With effort, she tore her gaze away, but his warm scent wrapped around her, sending need rippling through her body.
Damn hormones.
“How you feeling?” he asked.
His words, the movement of those lips, pulled her gaze back to him and she couldn’t help but wonder what it would feel like to have that mouth pressed against hers.
How was she feeling? Like a woman who hasn’t had sex in eight years.

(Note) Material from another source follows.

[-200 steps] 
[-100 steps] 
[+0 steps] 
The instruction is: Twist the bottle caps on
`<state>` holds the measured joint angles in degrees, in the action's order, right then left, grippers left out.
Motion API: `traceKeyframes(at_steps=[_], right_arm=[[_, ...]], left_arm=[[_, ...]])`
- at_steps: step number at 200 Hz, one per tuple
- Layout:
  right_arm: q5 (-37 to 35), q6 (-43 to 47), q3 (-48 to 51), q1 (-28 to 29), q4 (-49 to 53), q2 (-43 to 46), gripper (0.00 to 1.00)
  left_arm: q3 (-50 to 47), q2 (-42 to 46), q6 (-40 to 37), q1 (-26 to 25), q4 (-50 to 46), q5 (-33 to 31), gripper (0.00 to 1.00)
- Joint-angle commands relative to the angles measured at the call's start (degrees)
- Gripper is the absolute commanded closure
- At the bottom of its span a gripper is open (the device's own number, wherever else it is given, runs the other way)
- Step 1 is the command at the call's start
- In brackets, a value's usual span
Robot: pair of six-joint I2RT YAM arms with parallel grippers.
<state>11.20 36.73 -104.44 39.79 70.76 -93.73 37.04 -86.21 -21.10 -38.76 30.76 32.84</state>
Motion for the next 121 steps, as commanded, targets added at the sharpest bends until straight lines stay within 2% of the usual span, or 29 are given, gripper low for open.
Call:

She took a deep breath, struggling to find air, scrambling for an appropriate answer. “Hot. Sore. Definitely sore.”
She caught a glimpse of laughter in his eyes before his mouth compressed with sympathy. He set the shorts on the floor at her feet.
“Step in.” He rose and held out his hand to her. “Can you stand?”
She wanted to say, “of course,” but she wasn’t sure. It annoyed her that she might need help, yet she took his hand. “Let’s find out.”
He gave her a small, approving smile and closed his warm hand around hers. Pure attraction hit her hard. She struggled to keep her face impassive.
“Okay?” he asked.
Her bare feet sank into the soft beige carpeting. “So far, so good.”